* REQUIREMENT: Return the lines from the start of the data through the line with "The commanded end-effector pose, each". Include both of those lines and no others.

* DATA PROVIDED:
********************

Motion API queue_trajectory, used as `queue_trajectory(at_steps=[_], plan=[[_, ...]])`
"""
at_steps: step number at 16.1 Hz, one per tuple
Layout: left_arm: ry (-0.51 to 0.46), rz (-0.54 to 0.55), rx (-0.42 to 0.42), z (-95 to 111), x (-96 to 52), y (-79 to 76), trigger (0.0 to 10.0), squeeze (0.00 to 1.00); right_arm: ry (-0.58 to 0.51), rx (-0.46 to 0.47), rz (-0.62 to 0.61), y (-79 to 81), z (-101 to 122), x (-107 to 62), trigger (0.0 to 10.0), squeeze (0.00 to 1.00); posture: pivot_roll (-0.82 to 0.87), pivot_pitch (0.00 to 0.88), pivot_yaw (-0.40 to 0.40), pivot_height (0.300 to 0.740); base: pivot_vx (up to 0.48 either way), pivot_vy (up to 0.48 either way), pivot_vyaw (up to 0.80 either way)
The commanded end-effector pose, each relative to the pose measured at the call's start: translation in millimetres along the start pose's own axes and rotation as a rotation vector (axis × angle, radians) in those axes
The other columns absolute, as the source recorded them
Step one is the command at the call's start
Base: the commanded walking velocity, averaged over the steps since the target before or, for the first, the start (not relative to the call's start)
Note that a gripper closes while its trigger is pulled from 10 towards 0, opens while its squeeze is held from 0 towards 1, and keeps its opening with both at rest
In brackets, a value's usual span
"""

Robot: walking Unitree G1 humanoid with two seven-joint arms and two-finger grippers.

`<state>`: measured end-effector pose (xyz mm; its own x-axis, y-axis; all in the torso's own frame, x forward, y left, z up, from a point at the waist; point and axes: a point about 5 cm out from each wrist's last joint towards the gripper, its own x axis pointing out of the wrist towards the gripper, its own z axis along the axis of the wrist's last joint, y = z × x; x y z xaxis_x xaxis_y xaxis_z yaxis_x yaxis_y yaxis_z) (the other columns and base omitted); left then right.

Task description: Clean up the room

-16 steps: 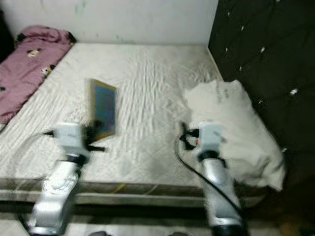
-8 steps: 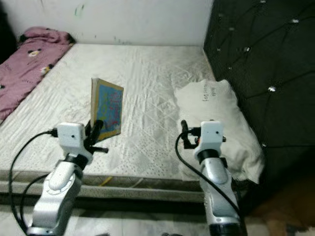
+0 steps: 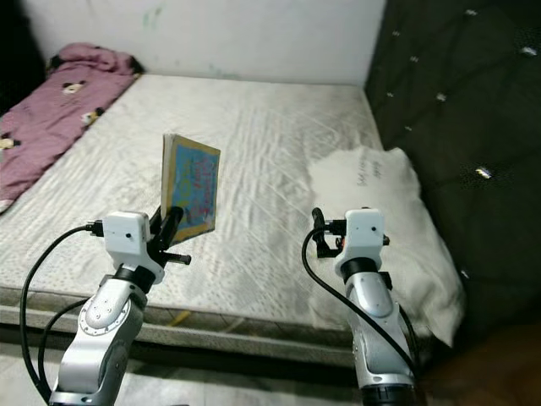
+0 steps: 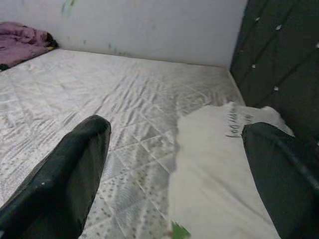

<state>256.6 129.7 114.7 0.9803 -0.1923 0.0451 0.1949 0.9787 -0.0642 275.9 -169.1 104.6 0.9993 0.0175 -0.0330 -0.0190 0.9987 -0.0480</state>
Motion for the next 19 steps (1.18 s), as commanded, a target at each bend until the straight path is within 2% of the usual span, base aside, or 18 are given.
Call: queue_trajectory(at_steps=[1,7,9,11,13,14,15,16,18,19], plan=[[-0.063,0.000,0.006,12.3,1.3,1.6,10.0,0.00,-0.007,-0.004,0.005,1.5,1.7,1.7,10.0,0.00,0.00,0.000,0.016,0.740,0.368,0.000,0.00],[-0.064,0.007,0.008,12.3,1.8,1.8,10.0,0.00,-0.007,-0.010,0.008,2.1,1.5,2.2,10.0,0.00,0.01,0.000,0.015,0.740,0.361,0.000,0.00],[-0.067,0.032,0.029,12.0,1.9,2.9,10.0,0.00,-0.008,-0.012,0.009,2.4,1.7,2.6,10.0,0.00,0.01,0.000,0.016,0.740,0.000,0.000,0.00],[-0.040,0.071,0.012,7.5,2.5,4.4,10.0,0.00,-0.009,-0.013,0.006,1.2,1.0,2.6,10.0,0.00,0.01,0.000,0.016,0.740,0.000,0.000,0.00],[0.038,0.166,0.093,3.3,3.7,8.4,10.0,0.00,-0.008,-0.015,0.007,1.4,0.9,3.2,10.0,0.00,0.01,0.000,0.015,0.740,0.000,0.000,0.00],[0.034,0.144,0.080,3.0,2.3,9.1,10.0,0.00,-0.007,-0.016,0.010,2.6,0.6,3.2,10.0,0.00,0.01,0.000,0.015,0.740,0.000,0.000,0.00],[-0.010,0.076,0.052,4.4,0.2,9.1,10.0,0.00,-0.008,-0.016,0.012,3.2,0.6,3.5,10.0,0.00,0.01,0.000,0.014,0.740,0.000,0.000,0.00],[0.004,0.112,0.038,0.2,-2.8,14.5,10.0,0.00,-0.008,-0.016,0.012,3.1,0.8,3.8,10.0,0.00,0.01,0.000,0.011,0.740,0.000,0.000,0.00],[0.023,0.110,0.007,-1.6,-3.7,14.4,10.0,0.00,-0.009,-0.012,0.011,2.6,1.1,4.0,10.0,0.00,0.01,0.007,0.010,0.740,0.000,0.000,0.00],[0.030,0.129,0.021,-0.6,-3.7,15.3,10.0,0.00,-0.012,-0.005,0.011,2.4,2.1,4.0,10.0,0.00,0.01,0.017,0.010,0.740,0.000,0.000,0.00]])
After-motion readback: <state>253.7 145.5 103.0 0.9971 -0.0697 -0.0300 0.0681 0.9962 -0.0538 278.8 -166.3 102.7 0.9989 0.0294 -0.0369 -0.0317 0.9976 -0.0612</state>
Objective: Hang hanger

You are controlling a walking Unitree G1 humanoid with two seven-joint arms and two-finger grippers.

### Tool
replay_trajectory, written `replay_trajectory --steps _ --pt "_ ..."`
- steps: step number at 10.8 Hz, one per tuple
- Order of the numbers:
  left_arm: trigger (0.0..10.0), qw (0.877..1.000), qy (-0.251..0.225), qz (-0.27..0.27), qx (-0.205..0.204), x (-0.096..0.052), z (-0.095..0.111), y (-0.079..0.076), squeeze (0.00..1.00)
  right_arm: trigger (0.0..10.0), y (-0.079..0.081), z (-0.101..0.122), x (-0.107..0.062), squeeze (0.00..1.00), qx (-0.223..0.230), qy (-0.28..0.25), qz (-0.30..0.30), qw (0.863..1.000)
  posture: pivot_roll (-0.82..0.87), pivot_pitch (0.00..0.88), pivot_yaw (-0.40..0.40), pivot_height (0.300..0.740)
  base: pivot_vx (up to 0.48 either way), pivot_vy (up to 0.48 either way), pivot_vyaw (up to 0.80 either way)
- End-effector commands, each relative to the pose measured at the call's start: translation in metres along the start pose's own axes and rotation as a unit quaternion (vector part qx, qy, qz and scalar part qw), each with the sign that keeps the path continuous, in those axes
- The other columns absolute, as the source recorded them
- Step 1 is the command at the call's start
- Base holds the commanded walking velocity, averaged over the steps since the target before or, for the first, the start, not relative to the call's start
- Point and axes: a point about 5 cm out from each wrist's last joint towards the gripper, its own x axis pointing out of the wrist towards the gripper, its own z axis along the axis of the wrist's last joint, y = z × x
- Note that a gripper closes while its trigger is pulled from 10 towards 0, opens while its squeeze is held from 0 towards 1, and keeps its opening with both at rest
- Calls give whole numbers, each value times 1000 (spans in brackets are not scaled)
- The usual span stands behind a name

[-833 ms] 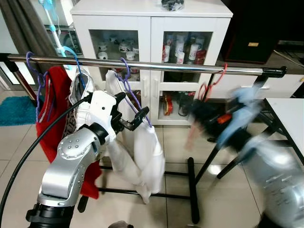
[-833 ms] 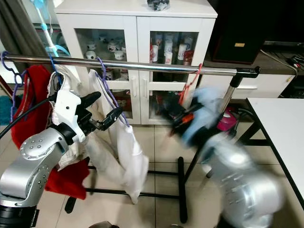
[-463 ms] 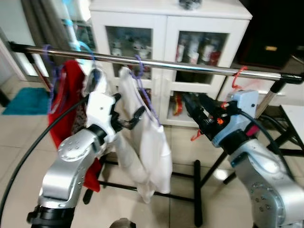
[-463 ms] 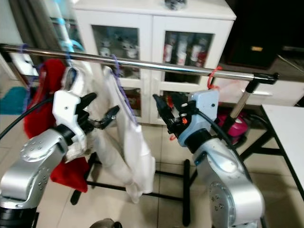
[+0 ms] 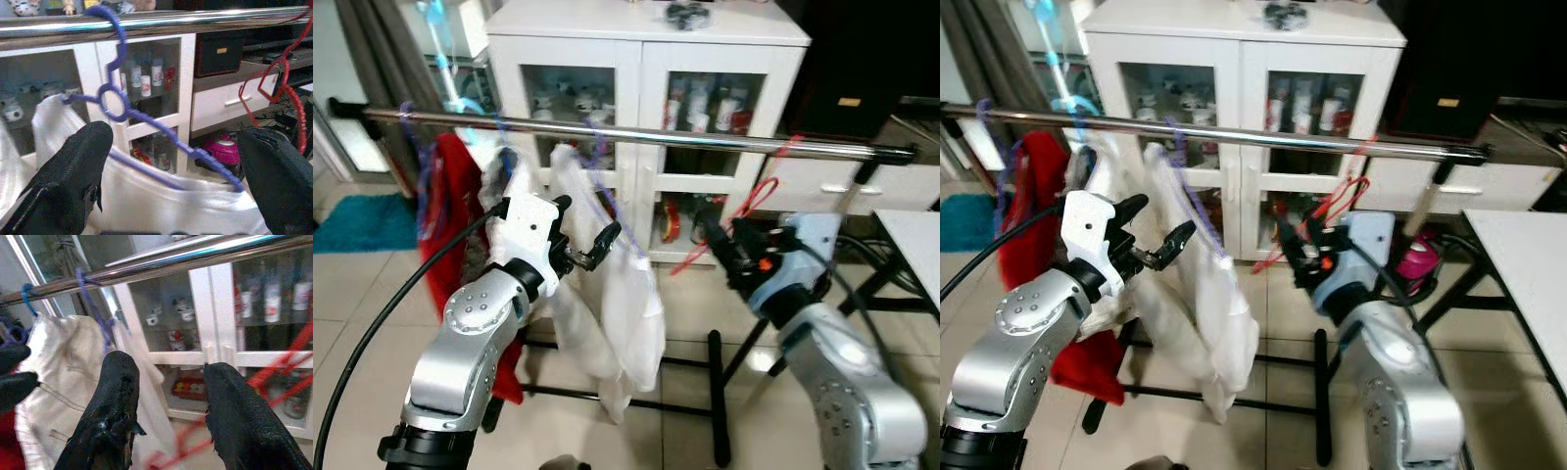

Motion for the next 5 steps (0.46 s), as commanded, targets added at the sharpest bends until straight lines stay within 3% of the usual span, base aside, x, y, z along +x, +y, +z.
replay_trajectory --steps 1,3,5 --pt "10000 1000 -5 2 5 4 3 -1 0 10000 -2 1 1 0 -11 -7 -2 1000 -91 0 11 740 0 270 0" --pt "10000 1000 2 9 0 -1 -2 0 0 10000 -8 -2 1 0 -37 -16 -31 999 -96 0 4 740 0 268 0" --pt "10000 1000 8 22 -3 1 -4 3 0 10000 -9 -4 3 0 -73 -11 -45 996 -100 0 9 740 0 0 0"
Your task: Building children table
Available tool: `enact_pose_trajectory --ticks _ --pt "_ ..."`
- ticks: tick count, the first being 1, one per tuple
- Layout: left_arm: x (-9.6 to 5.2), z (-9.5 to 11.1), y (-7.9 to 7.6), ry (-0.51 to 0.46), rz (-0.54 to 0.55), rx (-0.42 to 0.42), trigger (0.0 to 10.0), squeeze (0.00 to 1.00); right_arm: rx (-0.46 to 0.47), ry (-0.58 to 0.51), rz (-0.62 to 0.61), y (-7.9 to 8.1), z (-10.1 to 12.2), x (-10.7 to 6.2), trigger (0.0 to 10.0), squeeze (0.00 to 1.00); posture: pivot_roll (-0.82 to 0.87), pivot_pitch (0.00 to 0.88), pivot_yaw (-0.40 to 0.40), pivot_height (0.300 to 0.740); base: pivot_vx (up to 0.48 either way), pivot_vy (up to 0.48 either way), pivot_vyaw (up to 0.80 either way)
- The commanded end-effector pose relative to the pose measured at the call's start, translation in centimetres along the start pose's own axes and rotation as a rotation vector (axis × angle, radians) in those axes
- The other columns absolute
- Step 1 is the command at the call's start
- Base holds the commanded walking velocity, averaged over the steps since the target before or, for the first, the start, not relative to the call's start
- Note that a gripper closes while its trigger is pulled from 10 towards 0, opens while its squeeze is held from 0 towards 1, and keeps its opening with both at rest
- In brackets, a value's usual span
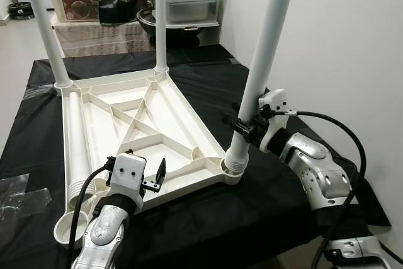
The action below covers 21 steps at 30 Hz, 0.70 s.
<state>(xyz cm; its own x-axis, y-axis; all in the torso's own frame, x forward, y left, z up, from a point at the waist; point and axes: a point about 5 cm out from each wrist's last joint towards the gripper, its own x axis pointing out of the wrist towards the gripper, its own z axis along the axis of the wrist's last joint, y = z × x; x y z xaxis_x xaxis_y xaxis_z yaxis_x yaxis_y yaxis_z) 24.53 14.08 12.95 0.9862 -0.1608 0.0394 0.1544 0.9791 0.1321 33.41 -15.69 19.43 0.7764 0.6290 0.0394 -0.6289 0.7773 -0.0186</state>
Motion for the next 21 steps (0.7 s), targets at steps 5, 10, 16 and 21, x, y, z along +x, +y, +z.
enact_pose_trajectory --ticks 5,10,16,21 --pt "-0.04 -0.43 0.12 0.022 0.005 0.002 10.0 0.0 -0.007 -0.03 -0.007 0.1 0.36 0.2 10.0 0.0 0.02 0.0 -0.08 0.74 0.0 0.0 0.0" --pt "-0.12 -0.53 -0.2 0.026 -0.007 0.007 10.0 0.0 -0.007 -0.033 -0.001 0.22 0.3 0.38 10.0 0.0 0.02 0.0 -0.081 0.74 0.0 0.0 0.0" --pt "-0.07 -0.62 -0.28 0.028 -0.01 0.01 10.0 0.0 -0.007 -0.035 -0.002 0.15 0.33 0.54 10.0 0.0 0.02 0.0 -0.083 0.74 0.0 0.0 0.0" --pt "-0.14 -0.75 -0.33 0.032 -0.01 0.012 10.0 0.0 -0.011 -0.034 -0.012 -0.17 0.34 0.37 10.0 0.0 0.01 0.0 -0.086 0.74 0.0 0.0 0.0"
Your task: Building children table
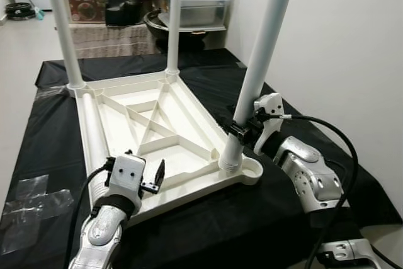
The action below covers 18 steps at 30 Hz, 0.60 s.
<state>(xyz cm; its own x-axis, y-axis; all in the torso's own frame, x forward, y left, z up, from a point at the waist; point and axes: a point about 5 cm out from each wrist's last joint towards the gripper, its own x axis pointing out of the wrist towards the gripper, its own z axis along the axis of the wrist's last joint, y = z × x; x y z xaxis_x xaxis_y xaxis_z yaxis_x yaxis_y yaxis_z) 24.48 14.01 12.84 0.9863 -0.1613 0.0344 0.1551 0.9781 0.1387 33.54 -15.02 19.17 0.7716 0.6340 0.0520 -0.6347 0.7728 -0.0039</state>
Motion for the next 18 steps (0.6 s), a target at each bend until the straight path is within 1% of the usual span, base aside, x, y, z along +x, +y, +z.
enact_pose_trajectory --ticks 1,2,4,5,8,11,15,18 --pt "-0.1 -0.7 -0.3 0.029 -0.008 0.006 10.0 0.0 -0.031 -0.02 -0.035 -1.0 0.7 -0.4 10.0 0.0 0.01 0.0 -0.086 0.74 0.0 0.0 0.0" --pt "-0.1 -0.7 -0.3 0.029 -0.008 0.006 10.0 0.0 -0.031 -0.02 -0.035 -1.0 0.7 -0.4 10.0 0.0 0.01 0.0 -0.086 0.74 0.0 0.0 0.0" --pt "-0.2 -0.8 -0.3 0.032 -0.005 0.006 10.0 0.0 -0.041 -0.015 -0.074 -1.9 0.8 -1.1 10.0 0.0 0.01 0.0 -0.085 0.74 0.0 0.0 0.0" --pt "-0.2 -0.8 -0.3 0.032 -0.005 0.006 10.0 0.0 -0.041 -0.015 -0.074 -1.9 0.8 -1.1 10.0 0.0 0.01 0.0 -0.085 0.74 0.0 0.0 0.0" --pt "-0.1 -1.0 -0.3 0.036 -0.003 0.005 10.0 0.0 -0.046 -0.001 -0.128 -2.8 0.5 -2.0 10.0 0.0 0.0 0.0 -0.082 0.74 0.0 0.0 0.0" --pt "-0.1 -1.0 -0.5 0.036 -0.006 0.005 10.0 0.0 -0.031 0.007 -0.155 -3.1 0.1 -2.2 10.0 0.0 -0.01 0.0 -0.08 0.74 0.0 0.0 0.0" --pt "0.0 -1.0 -0.5 0.035 -0.009 0.004 10.0 0.0 -0.021 0.013 -0.163 -3.1 -0.1 -2.2 10.0 0.0 -0.01 0.0 -0.08 0.74 0.0 0.0 0.0" --pt "0.0 -1.0 -0.5 0.035 -0.008 0.004 10.0 0.0 -0.003 0.016 -0.119 -1.9 -0.6 -1.8 10.0 0.0 -0.01 0.0 -0.083 0.74 0.0 0.0 0.0"
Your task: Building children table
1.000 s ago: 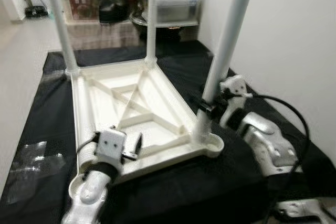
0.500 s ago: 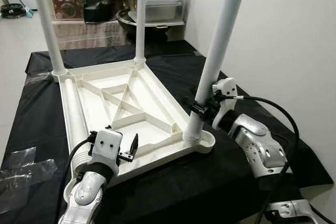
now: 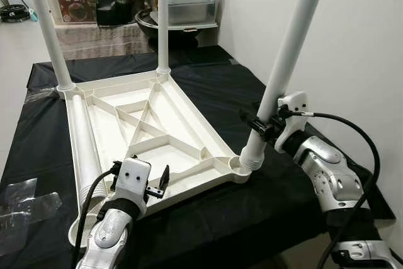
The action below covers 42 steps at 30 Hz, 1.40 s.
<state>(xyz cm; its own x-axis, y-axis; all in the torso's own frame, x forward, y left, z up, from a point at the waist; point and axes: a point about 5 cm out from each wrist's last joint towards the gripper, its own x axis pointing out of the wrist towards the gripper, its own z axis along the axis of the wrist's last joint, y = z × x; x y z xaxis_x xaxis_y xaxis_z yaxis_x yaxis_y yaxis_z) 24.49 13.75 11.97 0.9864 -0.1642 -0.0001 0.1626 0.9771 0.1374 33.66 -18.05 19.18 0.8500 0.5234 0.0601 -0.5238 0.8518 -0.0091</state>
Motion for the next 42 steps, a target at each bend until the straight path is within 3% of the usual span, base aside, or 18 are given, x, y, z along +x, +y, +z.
enact_pose_trajectory --ticks 1,4,11,29,34,40,41,42 --pt "0.0 -0.2 -0.1 0.001 0.0 0.006 10.0 0.0 0.008 0.023 0.017 0.5 -0.7 -0.1 10.0 0.0 -0.01 0.0 -0.083 0.74 0.0 0.0 0.0" --pt "-0.1 -0.3 -0.1 0.004 0.003 0.005 10.0 0.0 0.0 0.016 0.077 1.7 -0.7 0.4 10.0 0.0 -0.01 0.0 -0.085 0.74 0.0 0.0 0.0" --pt "-0.1 -0.3 -0.2 0.003 0.008 0.004 10.0 0.0 -0.022 0.026 0.119 2.1 -0.6 1.0 10.0 0.0 0.0 0.0 -0.097 0.74 0.0 0.0 0.0" --pt "-0.1 -0.3 0.0 0.002 0.014 0.006 10.0 0.0 0.007 0.063 0.128 3.2 -2.2 0.8 10.0 0.0 0.0 0.0 -0.095 0.74 0.0 0.0 0.0" --pt "-0.2 -0.5 0.0 0.008 0.014 0.006 10.0 0.0 0.06 0.075 0.139 4.0 -3.0 0.0 10.0 0.0 0.0 0.0 -0.09 0.74 0.0 0.0 0.0" --pt "0.1 -0.4 0.1 0.005 0.013 0.009 10.0 0.0 0.084 0.102 0.111 4.5 -3.8 0.0 10.0 0.0 0.0 0.0 -0.087 0.74 0.0 0.0 0.0" --pt "0.1 -0.4 0.2 0.003 0.015 0.011 10.0 0.0 0.097 0.134 0.034 4.2 -4.5 0.1 10.0 0.0 0.0 0.0 -0.089 0.74 0.0 0.0 0.0" --pt "0.1 -0.4 0.2 0.003 0.015 0.011 10.0 0.0 0.097 0.134 0.034 4.2 -4.5 0.1 10.0 0.0 0.0 0.0 -0.089 0.74 0.0 0.0 0.0"
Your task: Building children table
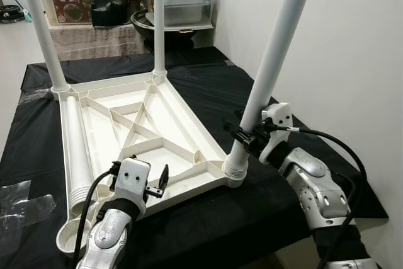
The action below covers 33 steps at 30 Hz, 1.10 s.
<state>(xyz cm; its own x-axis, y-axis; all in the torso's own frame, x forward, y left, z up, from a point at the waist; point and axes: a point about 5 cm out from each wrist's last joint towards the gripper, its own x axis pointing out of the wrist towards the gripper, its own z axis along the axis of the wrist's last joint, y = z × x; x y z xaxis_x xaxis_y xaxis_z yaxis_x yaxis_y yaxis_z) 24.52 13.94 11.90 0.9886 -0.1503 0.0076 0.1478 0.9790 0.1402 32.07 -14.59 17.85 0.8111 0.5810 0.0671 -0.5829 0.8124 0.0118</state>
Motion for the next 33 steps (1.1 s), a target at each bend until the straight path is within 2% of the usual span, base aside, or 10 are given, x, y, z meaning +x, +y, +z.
enact_pose_trajectory --ticks 1,5,7,9,12,14,17,20,29,33 --pt "0.1 -0.3 0.0 0.008 0.0 0.008 10.0 0.0 0.076 0.138 -0.037 0.4 -3.2 -0.3 10.0 0.0 0.0 0.0 -0.089 0.74 0.0 0.0 0.0" --pt "0.1 -0.2 0.2 0.006 0.006 0.011 10.0 0.0 0.083 0.194 -0.202 -0.2 -4.5 -0.1 10.0 0.0 0.01 0.0 -0.094 0.74 0.0 0.0 0.0" --pt "0.1 -0.3 0.3 0.006 0.012 0.016 10.0 0.0 0.067 0.268 -0.373 -0.8 -6.1 -0.3 10.0 0.0 0.01 0.0 -0.094 0.74 0.0 0.0 0.0" --pt "0.1 -0.3 0.3 0.006 0.012 0.016 10.0 0.0 0.067 0.268 -0.373 -0.8 -6.1 -0.3 10.0 0.0 0.01 0.0 -0.094 0.74 0.0 0.0 0.0" --pt "0.2 -0.2 0.4 -0.001 0.02 0.029 10.0 0.0 0.058 0.348 -0.58 -2.3 -7.7 -0.9 10.0 0.0 0.01 0.0 -0.097 0.74 0.0 0.0 0.0" --pt "0.2 -0.2 0.4 -0.001 0.02 0.029 10.0 0.0 0.058 0.348 -0.58 -2.3 -7.7 -0.9 10.0 0.0 0.01 0.0 -0.097 0.74 0.0 0.0 0.0" --pt "0.3 -0.3 0.9 0.004 0.052 0.051 10.0 0.0 0.004 0.373 -0.738 -4.1 -7.5 -1.4 10.0 0.0 0.02 0.0 -0.105 0.74 0.0 0.0 0.0" --pt "0.3 -0.4 1.0 0.007 0.063 0.048 10.0 0.0 0.017 0.362 -0.82 -4.7 -7.3 -1.4 10.0 0.0 0.02 0.0 -0.107 0.74 0.0 0.0 0.0" --pt "0.2 -0.5 1.1 0.007 0.078 0.045 10.0 0.0 0.057 0.291 -0.875 -4.1 -7.0 -0.6 10.0 0.0 0.02 0.0 -0.111 0.74 0.0 0.0 0.0" --pt "0.1 -0.6 1.3 0.011 0.092 0.052 10.0 0.0 0.101 0.206 -0.849 -3.4 -6.6 -0.5 10.0 0.0 0.02 0.0 -0.112 0.74 0.0 0.0 0.0"
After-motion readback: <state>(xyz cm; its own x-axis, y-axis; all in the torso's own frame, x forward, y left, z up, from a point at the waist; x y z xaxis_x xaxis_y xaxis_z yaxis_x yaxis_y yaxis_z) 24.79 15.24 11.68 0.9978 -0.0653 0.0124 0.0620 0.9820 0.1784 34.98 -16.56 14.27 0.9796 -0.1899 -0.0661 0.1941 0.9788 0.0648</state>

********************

* SOLUTION TO THIS TASK:
Motion API queue_trajectory, used as `queue_trajectory(at_steps=[_], plan=[[_, ...]])`
"""
at_steps: step number at 16.1 Hz, one per tuple
Layout: left_arm: ry (-0.51 to 0.46), rz (-0.54 to 0.55), rx (-0.42 to 0.42), z (-95 to 111), x (-96 to 52), y (-79 to 76), trigger (0.0 to 10.0), squeeze (0.00 to 1.00); right_arm: ry (-0.58 to 0.51), rx (-0.46 to 0.47), rz (-0.62 to 0.61), y (-79 to 81), z (-101 to 122), x (-107 to 62), trigger (0.0 to 10.0), squeeze (0.00 to 1.00); posture: pivot_roll (-0.82 to 0.87), pivot_pitch (0.00 to 0.88), pivot_yaw (-0.40 to 0.40), pivot_height (0.300 to 0.740); base: pivot_vx (up to 0.48 either way), pivot_vy (up to 0.48 either way), pivot_vyaw (up to 0.80 either way)
The commanded end-effector pose, each relative to the pose measured at the call's start: translation in millimetres along the start pose's own axes and rotation as a rotation vector (axis × angle, radians) in those axes

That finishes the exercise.